Quella di Wolfgang Franz, presidente del centro di ricerche economiche Zew di Mannheim e capo degli esperti che consigliano l'esecutivo d Berlino, non è una posizione ufficiale, ma combacia perfettamente con una serie di interventi di ieri da parte di esponenti di primo piano del Governo, tesi a minimizzare la necessità di ulteriori interventi tedeschi per la soluzione della crisi dell'Eurozona. «L'Italia è abbastanza forte per aiutarsi da sola», ha detto Franz a Bloomberg Tv, affermando che l'euro sopravviverà alla crisi ed avrà ancora 17 membri da qui a un anno. «Le autorità - ha sostenuto - faranno del loro meglio non solo nei confronti dell'Italia ma anche della Grecia». Domenica scorsa il cancelliere Angela Merkel aveva affermato che le misure di austerità prese da Italia e Spagna «convinceranno i mercati nel medio periodo». Franz si è detto anche contrario agli acquisti di titoli di Stato da parte della Bce, un'opposizione pressoché unanime in Germania e reiterata dalla Bundesbank. L'ex presidente della Bundesbank, Axel Weber, e il consigliere tedesco della Bce, Juergen Stark, si sono dimessi dai rispettivi incarichi negli ultimi mesi per il loro dissenso nel programma di acquisto di titoli. Il capo dei cinque saggi è allineato anche con l'opposizione del Governo tedesco alla proposta degli eurobond, sostenuta dall'Italia, e ha rilanciato invece l'idea del consiglio degli esperti di creare un fondo di riscatto del debito esistente per aiutare i Paesi che si dimostrino «virtuosi».
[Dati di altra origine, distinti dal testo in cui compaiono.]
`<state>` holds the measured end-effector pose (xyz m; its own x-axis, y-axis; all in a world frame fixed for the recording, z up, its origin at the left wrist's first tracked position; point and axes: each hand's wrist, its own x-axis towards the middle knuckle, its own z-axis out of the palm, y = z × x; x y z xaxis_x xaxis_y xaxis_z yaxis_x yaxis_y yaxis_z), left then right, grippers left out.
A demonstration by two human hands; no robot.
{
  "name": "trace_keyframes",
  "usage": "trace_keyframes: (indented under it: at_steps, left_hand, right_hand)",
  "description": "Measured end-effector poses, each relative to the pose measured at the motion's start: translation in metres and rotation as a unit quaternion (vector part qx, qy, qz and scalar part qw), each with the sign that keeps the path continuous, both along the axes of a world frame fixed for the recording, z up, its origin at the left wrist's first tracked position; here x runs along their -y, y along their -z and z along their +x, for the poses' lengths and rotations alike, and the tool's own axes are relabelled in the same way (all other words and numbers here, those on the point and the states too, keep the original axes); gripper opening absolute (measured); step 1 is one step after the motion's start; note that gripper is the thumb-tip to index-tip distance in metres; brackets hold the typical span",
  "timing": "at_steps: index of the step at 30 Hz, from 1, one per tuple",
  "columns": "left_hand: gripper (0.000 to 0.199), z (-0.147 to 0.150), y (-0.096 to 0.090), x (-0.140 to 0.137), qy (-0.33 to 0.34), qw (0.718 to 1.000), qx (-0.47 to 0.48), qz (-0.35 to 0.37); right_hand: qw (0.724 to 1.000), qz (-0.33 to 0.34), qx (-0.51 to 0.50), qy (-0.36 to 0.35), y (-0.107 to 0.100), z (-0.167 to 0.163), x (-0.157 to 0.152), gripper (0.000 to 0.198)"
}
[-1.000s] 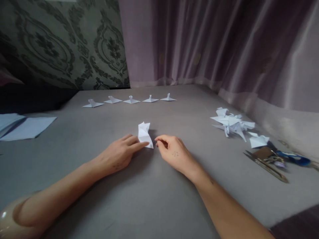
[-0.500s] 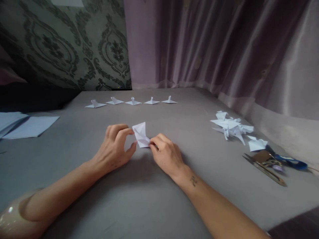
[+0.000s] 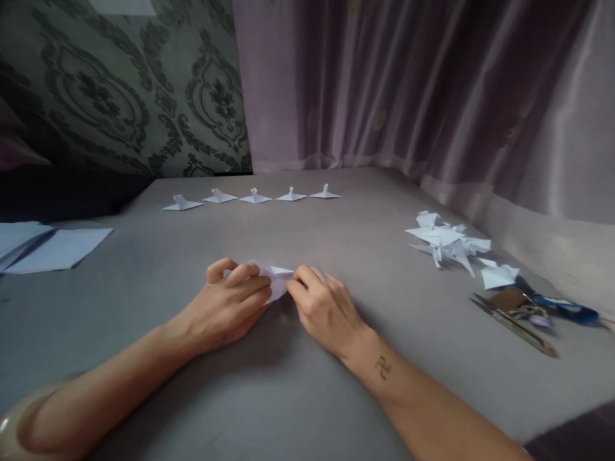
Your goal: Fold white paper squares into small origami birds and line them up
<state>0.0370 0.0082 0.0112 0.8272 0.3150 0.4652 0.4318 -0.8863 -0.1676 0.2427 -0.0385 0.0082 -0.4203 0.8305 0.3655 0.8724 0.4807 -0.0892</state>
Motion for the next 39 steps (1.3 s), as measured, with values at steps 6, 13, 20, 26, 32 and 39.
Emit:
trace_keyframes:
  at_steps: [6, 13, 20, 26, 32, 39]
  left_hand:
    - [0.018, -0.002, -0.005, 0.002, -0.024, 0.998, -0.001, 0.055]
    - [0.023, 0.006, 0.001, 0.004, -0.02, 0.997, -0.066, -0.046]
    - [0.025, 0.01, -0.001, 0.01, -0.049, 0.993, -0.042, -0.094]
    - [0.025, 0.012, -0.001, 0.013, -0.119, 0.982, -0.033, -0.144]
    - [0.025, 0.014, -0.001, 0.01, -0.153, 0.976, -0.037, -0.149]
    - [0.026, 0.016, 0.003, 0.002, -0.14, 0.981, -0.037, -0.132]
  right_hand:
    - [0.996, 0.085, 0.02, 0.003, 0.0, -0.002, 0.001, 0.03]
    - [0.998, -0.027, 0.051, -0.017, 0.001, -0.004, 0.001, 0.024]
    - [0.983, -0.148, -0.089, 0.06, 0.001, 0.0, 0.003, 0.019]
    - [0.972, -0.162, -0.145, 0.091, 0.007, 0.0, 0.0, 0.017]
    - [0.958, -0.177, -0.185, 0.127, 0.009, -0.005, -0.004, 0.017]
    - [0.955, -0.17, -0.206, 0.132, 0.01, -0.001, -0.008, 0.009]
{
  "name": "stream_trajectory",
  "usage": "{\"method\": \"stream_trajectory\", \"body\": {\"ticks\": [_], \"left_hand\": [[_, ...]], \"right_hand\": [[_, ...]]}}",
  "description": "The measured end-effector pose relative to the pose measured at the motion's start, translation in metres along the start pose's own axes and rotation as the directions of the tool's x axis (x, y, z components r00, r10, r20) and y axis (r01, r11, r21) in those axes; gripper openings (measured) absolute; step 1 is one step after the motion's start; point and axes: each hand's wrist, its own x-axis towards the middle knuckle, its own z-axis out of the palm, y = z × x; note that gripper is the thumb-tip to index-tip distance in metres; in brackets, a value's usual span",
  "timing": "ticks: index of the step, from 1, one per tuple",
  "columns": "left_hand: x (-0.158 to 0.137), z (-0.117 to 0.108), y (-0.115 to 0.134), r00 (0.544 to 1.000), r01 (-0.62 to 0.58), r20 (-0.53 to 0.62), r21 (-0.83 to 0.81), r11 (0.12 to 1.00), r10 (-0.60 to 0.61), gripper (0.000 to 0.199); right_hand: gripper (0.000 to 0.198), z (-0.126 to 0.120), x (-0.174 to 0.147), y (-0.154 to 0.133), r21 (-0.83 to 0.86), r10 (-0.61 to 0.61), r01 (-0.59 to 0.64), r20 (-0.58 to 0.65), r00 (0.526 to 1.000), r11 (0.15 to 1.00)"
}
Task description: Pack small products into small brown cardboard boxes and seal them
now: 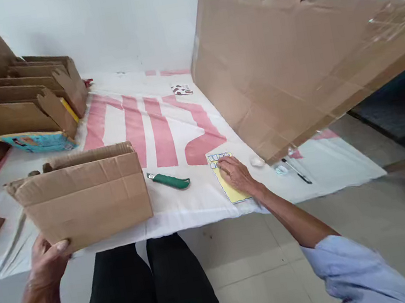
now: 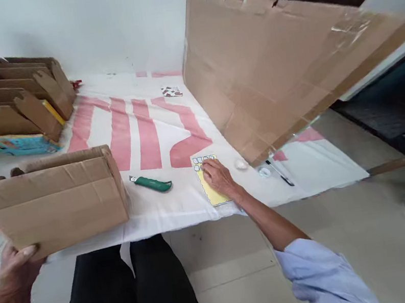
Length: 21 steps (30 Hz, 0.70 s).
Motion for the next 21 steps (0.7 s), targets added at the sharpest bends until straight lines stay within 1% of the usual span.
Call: {"method": "stream_trajectory", "body": {"ticks": [3,5,9,12,14,16,19,21], "left_hand": [[0.003,-0.001,-0.002,1.000,0.016,0.023,-0.020,1.000,-0.016,0.063],[0.005,-0.001,-0.004,0.999,0.017,0.048,-0.047,0.999,-0.015,0.067],[0.007,0.003,-0.006,0.993,-0.005,0.121,-0.094,0.996,0.016,0.081],[0.008,0.005,-0.005,0.983,-0.008,0.182,-0.138,0.990,0.033,0.085],[0.010,0.005,-0.004,0.975,-0.006,0.219,-0.188,0.982,0.048,0.086],[0.013,0.002,-0.004,0.967,0.012,0.249,-0.240,0.971,0.049,0.088],[0.018,-0.007,-0.005,0.955,0.043,0.292,-0.315,0.948,0.053,0.088],[0.020,-0.014,-0.008,0.944,0.072,0.328,-0.346,0.936,0.049,0.082]], "right_hand": [[0.033,0.000,-0.005,-0.010,0.071,0.059,-0.052,-0.093,0.994,0.996],[0.035,-0.001,-0.007,-0.014,0.128,0.109,-0.090,-0.155,0.982,0.988],[0.029,-0.007,-0.007,-0.025,0.222,0.201,-0.144,-0.266,0.943,0.964],[0.025,-0.008,-0.002,-0.051,0.255,0.221,-0.136,-0.342,0.913,0.957],[0.023,-0.004,0.004,-0.083,0.294,0.191,-0.081,-0.368,0.910,0.952],[0.022,0.001,0.010,-0.126,0.379,0.153,-0.007,-0.357,0.922,0.925],[0.025,0.008,0.016,-0.202,0.563,0.115,0.050,-0.253,0.961,0.825],[0.035,0.010,0.018,-0.248,0.670,0.092,0.060,-0.189,0.978,0.740]]}}
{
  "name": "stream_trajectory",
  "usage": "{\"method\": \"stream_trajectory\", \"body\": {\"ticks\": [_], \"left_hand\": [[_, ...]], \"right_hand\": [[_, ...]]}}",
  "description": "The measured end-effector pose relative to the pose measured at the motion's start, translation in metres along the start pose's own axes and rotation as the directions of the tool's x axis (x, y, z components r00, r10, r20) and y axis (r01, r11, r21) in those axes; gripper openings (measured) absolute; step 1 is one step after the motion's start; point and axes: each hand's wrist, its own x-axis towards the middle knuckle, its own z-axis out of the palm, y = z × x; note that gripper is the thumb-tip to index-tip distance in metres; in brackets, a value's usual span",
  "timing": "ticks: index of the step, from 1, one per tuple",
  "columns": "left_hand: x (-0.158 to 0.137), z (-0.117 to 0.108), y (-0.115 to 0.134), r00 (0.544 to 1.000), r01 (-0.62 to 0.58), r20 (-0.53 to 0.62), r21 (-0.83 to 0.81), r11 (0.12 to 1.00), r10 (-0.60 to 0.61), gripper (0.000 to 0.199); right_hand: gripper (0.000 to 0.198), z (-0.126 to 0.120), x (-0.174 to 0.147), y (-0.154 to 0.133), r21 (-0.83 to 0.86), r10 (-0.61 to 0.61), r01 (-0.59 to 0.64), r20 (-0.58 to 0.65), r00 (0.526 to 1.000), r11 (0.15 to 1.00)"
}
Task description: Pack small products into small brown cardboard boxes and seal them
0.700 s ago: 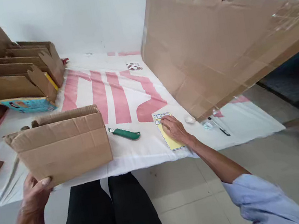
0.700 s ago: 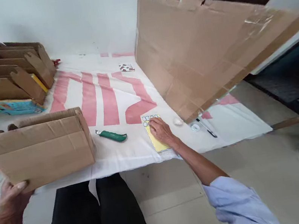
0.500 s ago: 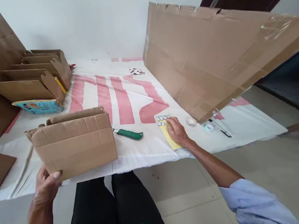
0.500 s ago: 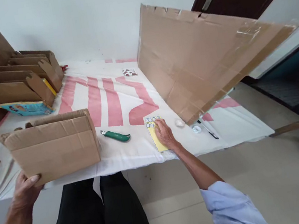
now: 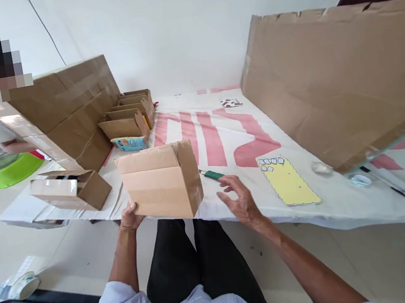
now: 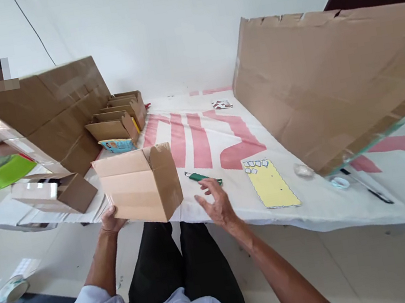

Diverso l'approccio dell'opposizione socialdemocratica e degli opinion leader progressisti. Il giornale di Monaco "Suddeutsche Zeitung" ha sostenuto che la Germania, dopo aver imposto all'Europa il proprio piano di tagli di bilancio dovrebbe essere ora disposta a pagare di più e che Berlino dovrebbe ascoltare le parole di Monti sulla possibilità di reazioni antieuropee se non ci sarà un sostegno ai Paesi impegnati nei piani di austerità.
Dai vertici del Governo tedesco si insiste che però la situazione, definita lunedì dal presidente della Bce, Mario Draghi, «molto grave», non richiede ulteriori risorse da parte della Germania (che ha finora messo a bilancio per i salvataggi europei 211 miliardi di euro). Ieri, la signora Merkel ha dichiarato in un incontro con i parlamentari del suo partito, la Cdu, che il pericolo di contagio dalla Grecia è diminuito, affermazione contraddetta dalla reazione dei mercati, soprattutto nei confronti del Portogallo, dopo l'annuncio della rottura dei negoziati sulla ristrutturazione del debito di Atene. Dal canto suo, il ministro delle Finanze tedesco, Wolfgang Schaeuble, ha detto che la perdita del rating tripla A da parte del fondo salva-Stati europeo Efsf non è ragione per aumentare le garanzie prestate dallo Stato tedesco. La Germania non ha intenzione neppure di aumentare il contributo al successore dell'Efsf, l'Esm, la cui nascita è stata anticipata di un anno al giugno 2012. Con ogni probabilità, secondo fonti vicine al Governo, verserà però in un solo pagamento le prime due tranche della propria quota.
L'Eurozona non può essere salvata a ogni costo, ha detto il presidente dell'associazione degli esportatori Bga, Anton Boerner, molto vicino alla Merkel. «Il Governo italiano è sulla strada sbagliata - ha dichiarato al quotidiano Handelsblatt - se pensa di poter guadagnare competitività senza riforme dure».